Un film et un débat sur la place des femmes en Église. La soirée proposée le 14 juin par les Rendez-vous cinéma de l’ECR IL EST UNE FOI, autour du film Magnificat a fait salle comble. Compte rendu de Myriam Bettens.
Doit-on répondre « non » à l’appel de Dieu alors que celui-ci remet en question la place dévolue aux femmes au sein de structures qui réservent le pouvoir et son exercice exclusivement aux hommes ? La projection en avant-première du film Magnificat de Virginie Sauveur a tenté de répondre à cette interrogation en invitant les spectateurs au débat.
La clameur de la rue s’est estompée. Le trafic urbain, qui avait momentanément cédé son territoire aux femmes battant le pavé, n’a pas encore repris ses droits. C’est justement de ces derniers dont il était question ce 14 juin, date à laquelle les femmes étaient invitées à faire entendre leurs voix. Dans la salle du cinéma Les Scala, quelques traces éparses de violet témoignent encore de cet appel de la rue. Néanmoins, les spectateurs ont répondu en nombre à l’invitation des Rendez-vous cinéma IL EST UNE FOI de l’Église catholique romaine à Genève, pour découvrir en avant-première le film Magnificat, une libre adaptation cinématographique du roman d’Anne Isabelle Lacassagne, Des femmes en noir, paru en 2017 aux éditions Le Rouergue.

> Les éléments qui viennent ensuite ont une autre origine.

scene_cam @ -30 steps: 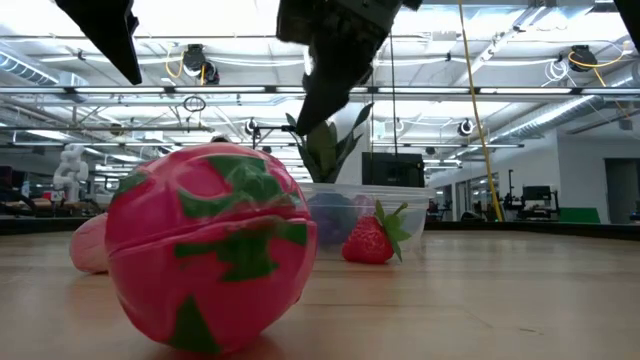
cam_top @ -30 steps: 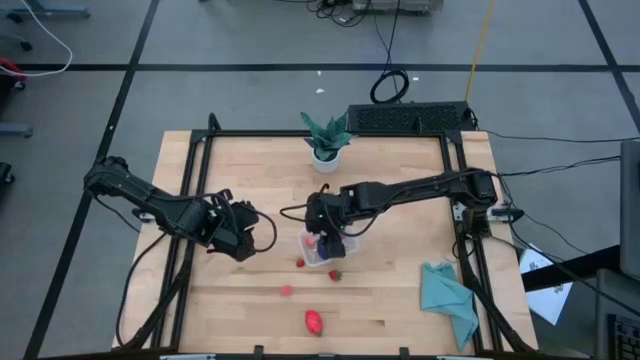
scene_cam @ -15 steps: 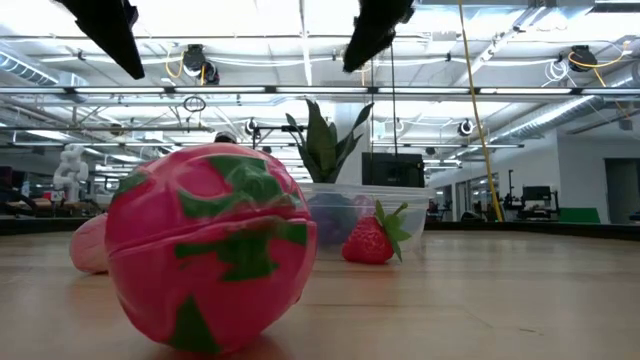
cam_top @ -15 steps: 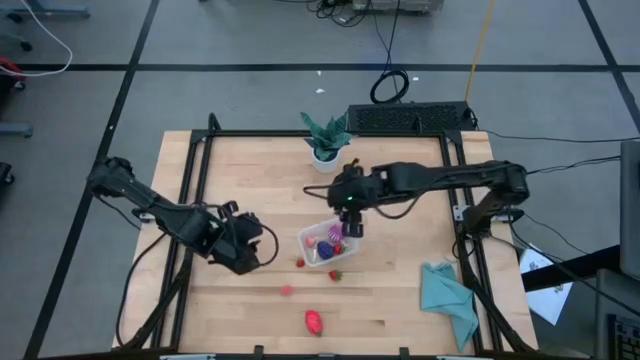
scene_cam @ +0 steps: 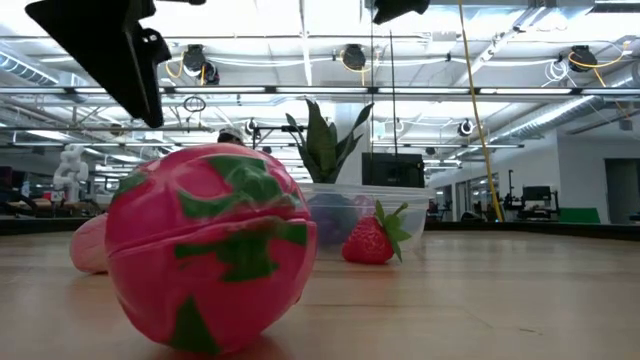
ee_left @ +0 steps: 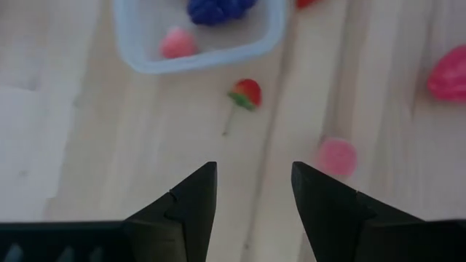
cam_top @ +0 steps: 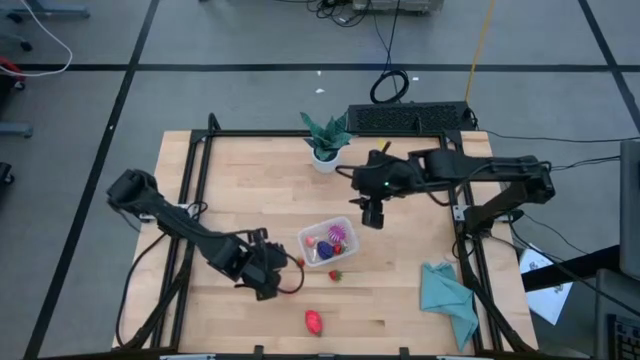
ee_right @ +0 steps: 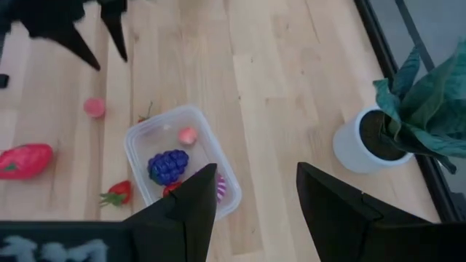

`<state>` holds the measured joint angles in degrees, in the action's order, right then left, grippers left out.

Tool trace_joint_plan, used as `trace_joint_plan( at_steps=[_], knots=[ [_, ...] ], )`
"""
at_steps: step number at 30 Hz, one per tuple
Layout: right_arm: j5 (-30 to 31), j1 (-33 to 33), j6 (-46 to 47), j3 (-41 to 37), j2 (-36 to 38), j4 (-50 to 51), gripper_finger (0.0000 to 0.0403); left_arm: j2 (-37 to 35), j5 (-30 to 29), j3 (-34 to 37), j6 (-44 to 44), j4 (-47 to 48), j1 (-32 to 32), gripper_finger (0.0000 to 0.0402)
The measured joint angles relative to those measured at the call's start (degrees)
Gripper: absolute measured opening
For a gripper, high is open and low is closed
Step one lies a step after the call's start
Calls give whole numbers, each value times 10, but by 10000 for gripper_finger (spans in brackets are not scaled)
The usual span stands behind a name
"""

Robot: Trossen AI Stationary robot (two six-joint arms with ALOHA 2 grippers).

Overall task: Pick and placing Produce into tupperware
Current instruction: Put the peach into the transparent bin

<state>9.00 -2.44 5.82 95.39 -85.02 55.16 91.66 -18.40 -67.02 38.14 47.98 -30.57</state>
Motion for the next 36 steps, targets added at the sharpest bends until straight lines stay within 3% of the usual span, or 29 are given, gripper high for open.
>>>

L’adaptation retrace avec délicatesse et justesse le parcours de Charlotte (interprétée par Karin Viard), chancelière du diocèse, découvrant avec stupéfaction que le prêtre dont on vient de lui annoncer le décès était une femme. Elle se heurte à son évêque (François Berléand) qui souhaite étouffer l’affaire. Contre l’avis de celui-ci, elle se lance alors dans une enquête pour découvrir de quelle manière une telle imposture a été rendue possible.
Outre la profondeur et la sensibilité dont a fait preuve Virginie Sauveur dans le traitement de la délicate question de l’ordination des femmes, le film,a également permis d’ouvrir un échange nourri et sans langue de bois sur la place des femmes en Église aujourd’hui , lors du débat à la suite de la projection. Face à une salle comble, les deux intervenantes au débat – Anne Isabelle Lacassagne, l’auteure du roman qui a inspiré le film, et Lauriane Savoy, théologienne protestante et elle-même rédactrice de Pionnières. Comment les femmes sont devenues pasteures ? (édition Labor et Fides 2023) – ont pris à bras-le-corps le Non « éternel » martelé par le pape Jean-Paul II en 1995 concernant la vocation sacerdotale féminine et la place qui leur est généralement dévolue dans l’Église.
« L’ombre est le meilleur des refuges », affirmait l’évêque à une Charlotte abasourdie par les propos de son supérieur hiérarchique. En effet, Anne Isabelle Lacassagne, déplore que « la parole des femmes ait toujours moins de poids que celle d’un prêtre ». Néanmoins, elle ne cache pas son optimisme en regard de ce qui a été accompli par la réalisatrice. Ce Magnificat est une manière de rendre justice à « toutes ces oubliées, ces discrètes, celles à qui on ne demande leur avis que pour s’en passer ».
Lauriane Savoy abonde : « Une église peut évoluer grâce aux femmes qui osent transgresser et par ce à quoi elles se risquent en le faisant ». L’espoir qu’elle porte de voir « le mouvement amorcé il y a un siècle dans le protestantisme réformé se transmette à toutes les traditions religieuses » est largement partagé ce soir-là. « Il ne faut pas oublier qu’être catholique, c’est croire à la résurrection et donc aux choses impossibles », glisse encore Anne Isabelle Lacassagne avec un sourire.